## [What is needed]
Please restate, word for word, the lines below that begin at the one with "robot arm link at (274, 198): (230, 204, 113)" and end at the one with "blue box at". Leave out all other lines.

****************

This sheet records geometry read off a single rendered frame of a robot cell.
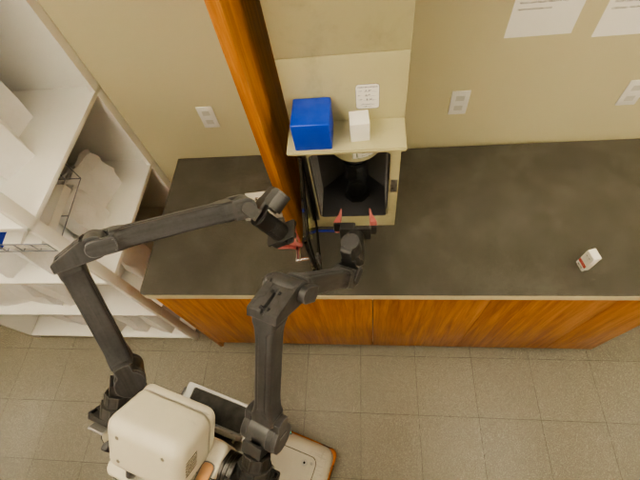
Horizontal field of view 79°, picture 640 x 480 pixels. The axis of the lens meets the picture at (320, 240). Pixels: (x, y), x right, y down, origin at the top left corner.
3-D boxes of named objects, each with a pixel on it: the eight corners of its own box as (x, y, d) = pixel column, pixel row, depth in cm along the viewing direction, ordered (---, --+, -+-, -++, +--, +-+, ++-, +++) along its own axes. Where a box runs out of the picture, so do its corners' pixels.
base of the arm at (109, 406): (86, 418, 106) (120, 434, 103) (88, 391, 105) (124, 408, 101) (110, 402, 114) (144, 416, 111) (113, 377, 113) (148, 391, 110)
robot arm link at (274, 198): (230, 204, 113) (239, 210, 105) (253, 172, 113) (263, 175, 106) (262, 227, 119) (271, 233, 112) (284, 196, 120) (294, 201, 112)
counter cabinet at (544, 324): (237, 249, 269) (181, 164, 191) (552, 245, 243) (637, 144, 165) (220, 346, 236) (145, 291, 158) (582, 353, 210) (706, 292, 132)
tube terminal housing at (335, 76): (317, 178, 171) (283, 0, 105) (391, 175, 167) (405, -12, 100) (314, 227, 159) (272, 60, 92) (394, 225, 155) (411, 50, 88)
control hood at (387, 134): (294, 147, 118) (289, 123, 110) (403, 142, 114) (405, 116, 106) (291, 177, 113) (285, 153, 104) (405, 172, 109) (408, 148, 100)
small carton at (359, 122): (350, 129, 106) (349, 111, 101) (368, 126, 105) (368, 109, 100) (350, 142, 103) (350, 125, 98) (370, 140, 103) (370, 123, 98)
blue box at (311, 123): (298, 124, 109) (292, 98, 101) (333, 122, 108) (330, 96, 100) (295, 150, 104) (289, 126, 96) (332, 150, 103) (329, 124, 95)
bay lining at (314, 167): (323, 167, 164) (311, 101, 133) (385, 165, 161) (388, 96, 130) (320, 216, 152) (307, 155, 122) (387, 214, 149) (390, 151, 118)
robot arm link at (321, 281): (259, 293, 87) (301, 310, 83) (265, 270, 87) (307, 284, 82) (332, 278, 127) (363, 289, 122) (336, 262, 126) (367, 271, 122)
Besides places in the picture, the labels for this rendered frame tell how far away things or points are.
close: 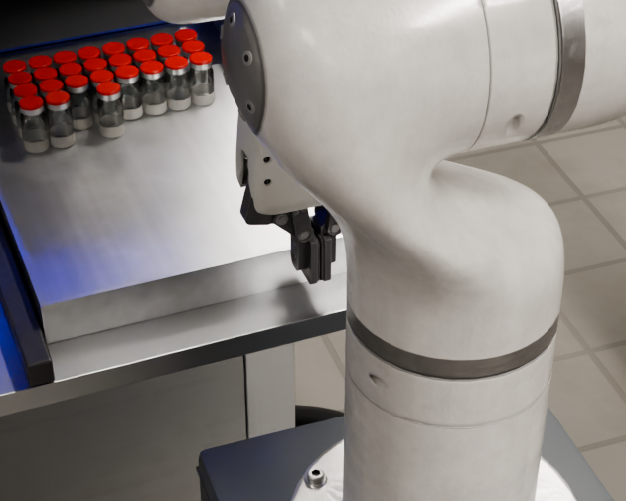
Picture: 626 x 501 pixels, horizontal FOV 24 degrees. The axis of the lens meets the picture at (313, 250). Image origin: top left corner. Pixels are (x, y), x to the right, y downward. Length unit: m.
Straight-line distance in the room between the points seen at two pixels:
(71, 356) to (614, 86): 0.50
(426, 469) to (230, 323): 0.29
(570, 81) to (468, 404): 0.20
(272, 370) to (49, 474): 0.28
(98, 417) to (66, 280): 0.52
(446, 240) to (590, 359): 1.71
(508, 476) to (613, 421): 1.47
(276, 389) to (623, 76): 1.03
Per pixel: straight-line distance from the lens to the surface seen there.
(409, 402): 0.79
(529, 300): 0.76
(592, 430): 2.29
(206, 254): 1.13
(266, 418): 1.70
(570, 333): 2.46
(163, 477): 1.71
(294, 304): 1.08
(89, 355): 1.05
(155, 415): 1.64
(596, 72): 0.69
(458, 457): 0.82
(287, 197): 1.00
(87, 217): 1.18
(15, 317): 1.06
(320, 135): 0.65
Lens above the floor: 1.56
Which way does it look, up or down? 37 degrees down
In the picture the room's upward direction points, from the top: straight up
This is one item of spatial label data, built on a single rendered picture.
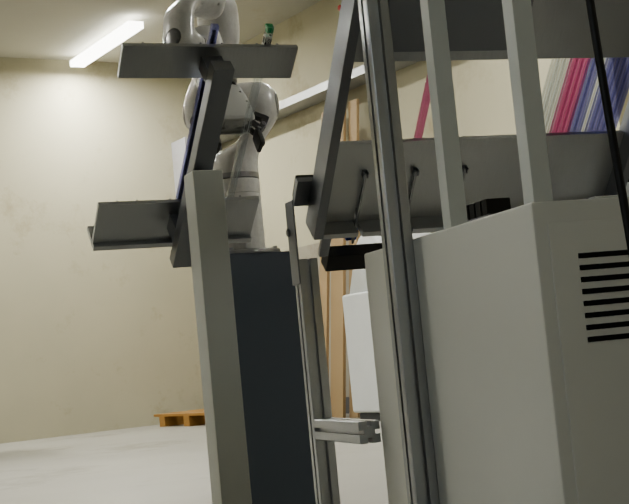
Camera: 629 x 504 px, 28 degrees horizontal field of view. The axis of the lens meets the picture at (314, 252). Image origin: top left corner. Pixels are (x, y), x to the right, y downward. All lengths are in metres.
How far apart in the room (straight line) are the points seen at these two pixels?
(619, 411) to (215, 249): 0.94
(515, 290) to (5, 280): 8.68
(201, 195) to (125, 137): 8.46
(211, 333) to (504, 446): 0.74
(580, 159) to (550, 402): 1.13
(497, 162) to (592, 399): 1.03
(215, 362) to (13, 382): 7.91
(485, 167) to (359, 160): 0.29
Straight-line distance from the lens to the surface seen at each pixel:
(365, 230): 2.57
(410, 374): 2.04
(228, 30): 3.04
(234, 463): 2.37
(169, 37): 2.64
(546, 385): 1.69
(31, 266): 10.34
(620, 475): 1.73
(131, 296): 10.64
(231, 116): 2.57
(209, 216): 2.38
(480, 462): 1.91
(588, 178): 2.78
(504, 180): 2.68
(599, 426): 1.71
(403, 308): 2.04
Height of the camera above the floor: 0.44
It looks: 5 degrees up
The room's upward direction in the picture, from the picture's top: 5 degrees counter-clockwise
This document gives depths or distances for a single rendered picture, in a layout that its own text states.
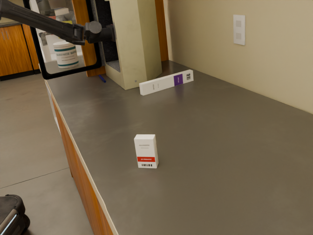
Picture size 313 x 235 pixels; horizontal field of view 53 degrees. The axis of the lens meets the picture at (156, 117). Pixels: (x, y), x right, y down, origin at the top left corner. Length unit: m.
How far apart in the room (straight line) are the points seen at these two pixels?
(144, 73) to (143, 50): 0.10
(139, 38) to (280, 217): 0.99
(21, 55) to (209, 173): 5.81
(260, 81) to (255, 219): 0.74
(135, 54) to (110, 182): 0.76
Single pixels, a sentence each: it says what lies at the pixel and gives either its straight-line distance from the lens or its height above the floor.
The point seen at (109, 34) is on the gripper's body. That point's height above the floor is 1.18.
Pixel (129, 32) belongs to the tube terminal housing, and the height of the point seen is 1.19.
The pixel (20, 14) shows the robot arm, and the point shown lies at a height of 1.31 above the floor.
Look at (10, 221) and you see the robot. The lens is 2.06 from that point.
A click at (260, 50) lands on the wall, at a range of 1.26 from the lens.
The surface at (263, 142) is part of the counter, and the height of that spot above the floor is 0.94.
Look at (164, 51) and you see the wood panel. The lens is 1.88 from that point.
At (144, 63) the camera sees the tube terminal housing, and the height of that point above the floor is 1.04.
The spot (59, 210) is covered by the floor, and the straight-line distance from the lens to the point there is 2.37.
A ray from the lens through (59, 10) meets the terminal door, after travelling 1.62.
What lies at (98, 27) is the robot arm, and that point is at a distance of 1.42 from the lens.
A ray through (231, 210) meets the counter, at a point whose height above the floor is 0.94.
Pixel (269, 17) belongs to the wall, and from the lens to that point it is 1.21.
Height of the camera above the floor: 1.37
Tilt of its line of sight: 23 degrees down
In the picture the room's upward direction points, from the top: 7 degrees counter-clockwise
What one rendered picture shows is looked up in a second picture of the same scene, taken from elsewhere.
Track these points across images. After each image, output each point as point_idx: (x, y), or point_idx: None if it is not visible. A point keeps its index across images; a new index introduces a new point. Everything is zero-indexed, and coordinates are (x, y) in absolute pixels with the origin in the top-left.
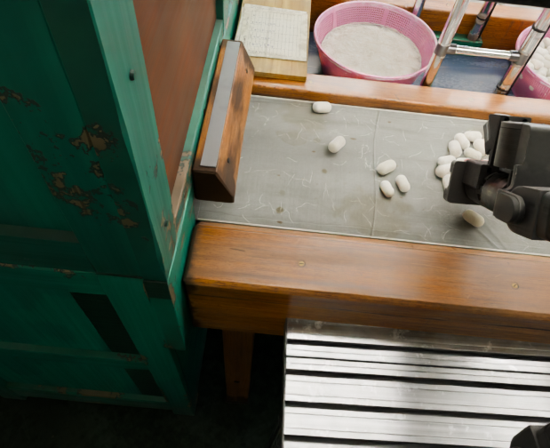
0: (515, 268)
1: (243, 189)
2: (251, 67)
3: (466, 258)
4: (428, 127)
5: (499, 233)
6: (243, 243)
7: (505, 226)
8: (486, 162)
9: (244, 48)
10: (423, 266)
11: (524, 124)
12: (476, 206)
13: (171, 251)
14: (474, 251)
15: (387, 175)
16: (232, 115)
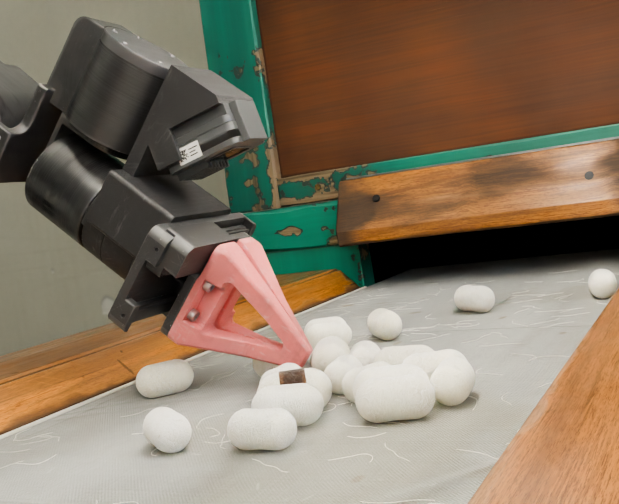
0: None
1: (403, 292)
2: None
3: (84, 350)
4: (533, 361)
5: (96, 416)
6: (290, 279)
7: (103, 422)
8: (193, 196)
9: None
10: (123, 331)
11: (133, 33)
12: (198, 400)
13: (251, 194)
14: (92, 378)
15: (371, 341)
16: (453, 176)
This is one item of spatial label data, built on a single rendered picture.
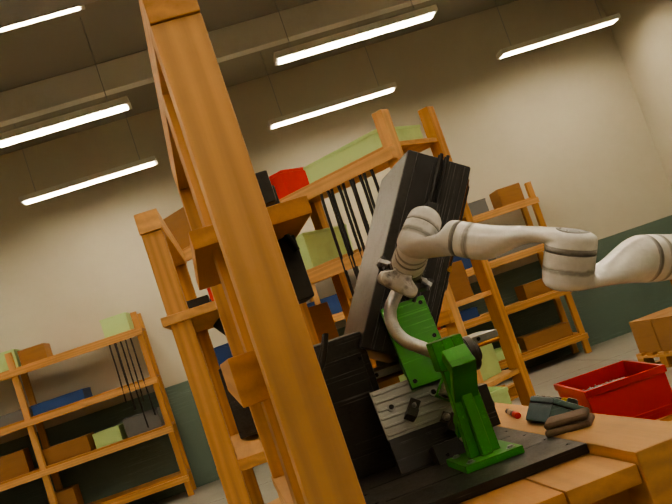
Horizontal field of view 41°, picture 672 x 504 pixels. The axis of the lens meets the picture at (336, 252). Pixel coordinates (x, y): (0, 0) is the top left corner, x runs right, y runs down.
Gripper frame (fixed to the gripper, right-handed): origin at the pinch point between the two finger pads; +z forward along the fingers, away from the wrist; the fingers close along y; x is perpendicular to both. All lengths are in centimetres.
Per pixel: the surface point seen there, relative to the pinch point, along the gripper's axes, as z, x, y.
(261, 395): -40, 45, 11
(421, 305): 12.4, -1.9, -6.3
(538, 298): 812, -364, -123
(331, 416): -48, 44, -1
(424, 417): 14.4, 22.4, -18.3
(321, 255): 311, -111, 64
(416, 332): 12.4, 4.9, -8.0
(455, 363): -18.4, 17.4, -17.8
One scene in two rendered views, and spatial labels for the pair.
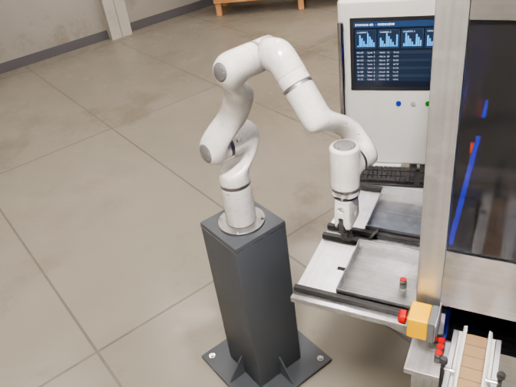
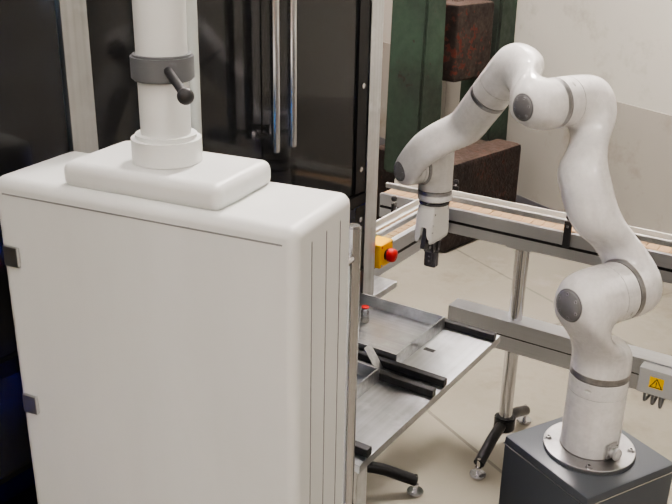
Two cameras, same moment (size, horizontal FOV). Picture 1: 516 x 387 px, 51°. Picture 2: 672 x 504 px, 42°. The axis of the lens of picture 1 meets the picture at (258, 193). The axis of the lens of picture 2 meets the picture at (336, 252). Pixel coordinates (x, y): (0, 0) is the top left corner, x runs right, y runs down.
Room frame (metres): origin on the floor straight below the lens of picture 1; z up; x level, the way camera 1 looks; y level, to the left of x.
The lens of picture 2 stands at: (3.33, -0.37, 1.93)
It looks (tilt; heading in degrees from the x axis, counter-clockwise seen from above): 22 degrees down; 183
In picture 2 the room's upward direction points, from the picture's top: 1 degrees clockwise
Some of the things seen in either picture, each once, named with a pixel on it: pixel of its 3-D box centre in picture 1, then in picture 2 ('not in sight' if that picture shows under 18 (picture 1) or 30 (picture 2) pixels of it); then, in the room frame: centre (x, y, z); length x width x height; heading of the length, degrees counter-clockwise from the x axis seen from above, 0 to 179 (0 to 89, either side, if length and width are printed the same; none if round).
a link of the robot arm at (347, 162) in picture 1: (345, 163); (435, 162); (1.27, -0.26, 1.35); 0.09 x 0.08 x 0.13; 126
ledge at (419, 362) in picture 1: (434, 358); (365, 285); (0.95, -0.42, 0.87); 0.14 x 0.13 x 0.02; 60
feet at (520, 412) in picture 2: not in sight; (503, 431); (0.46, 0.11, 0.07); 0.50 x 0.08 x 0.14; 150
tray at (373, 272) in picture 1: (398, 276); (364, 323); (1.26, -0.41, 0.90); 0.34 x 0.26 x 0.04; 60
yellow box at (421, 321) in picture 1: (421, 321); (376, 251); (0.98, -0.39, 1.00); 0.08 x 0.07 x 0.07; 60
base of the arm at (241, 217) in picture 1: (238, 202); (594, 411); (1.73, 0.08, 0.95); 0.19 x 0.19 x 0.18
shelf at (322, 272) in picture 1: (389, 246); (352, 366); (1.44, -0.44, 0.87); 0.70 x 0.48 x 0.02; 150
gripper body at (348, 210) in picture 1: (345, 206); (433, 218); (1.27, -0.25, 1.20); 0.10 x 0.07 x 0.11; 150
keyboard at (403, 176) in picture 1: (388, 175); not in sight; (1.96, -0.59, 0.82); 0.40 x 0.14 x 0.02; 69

****************

## [Response to this exercise]
robot arm link at (274, 198): (230, 204, 113) (239, 210, 105) (253, 172, 113) (263, 175, 106) (262, 227, 119) (271, 233, 112) (284, 196, 120) (294, 201, 112)
counter cabinet at (544, 324): (237, 249, 269) (181, 164, 191) (552, 245, 243) (637, 144, 165) (220, 346, 236) (145, 291, 158) (582, 353, 210) (706, 292, 132)
tube terminal housing at (335, 76): (317, 178, 171) (283, 0, 105) (391, 175, 167) (405, -12, 100) (314, 227, 159) (272, 60, 92) (394, 225, 155) (411, 50, 88)
control hood at (387, 134): (294, 147, 118) (289, 123, 110) (403, 142, 114) (405, 116, 106) (291, 177, 113) (285, 153, 104) (405, 172, 109) (408, 148, 100)
small carton at (359, 122): (350, 129, 106) (349, 111, 101) (368, 126, 105) (368, 109, 100) (350, 142, 103) (350, 125, 98) (370, 140, 103) (370, 123, 98)
blue box at (311, 123): (298, 124, 109) (292, 98, 101) (333, 122, 108) (330, 96, 100) (295, 150, 104) (289, 126, 96) (332, 150, 103) (329, 124, 95)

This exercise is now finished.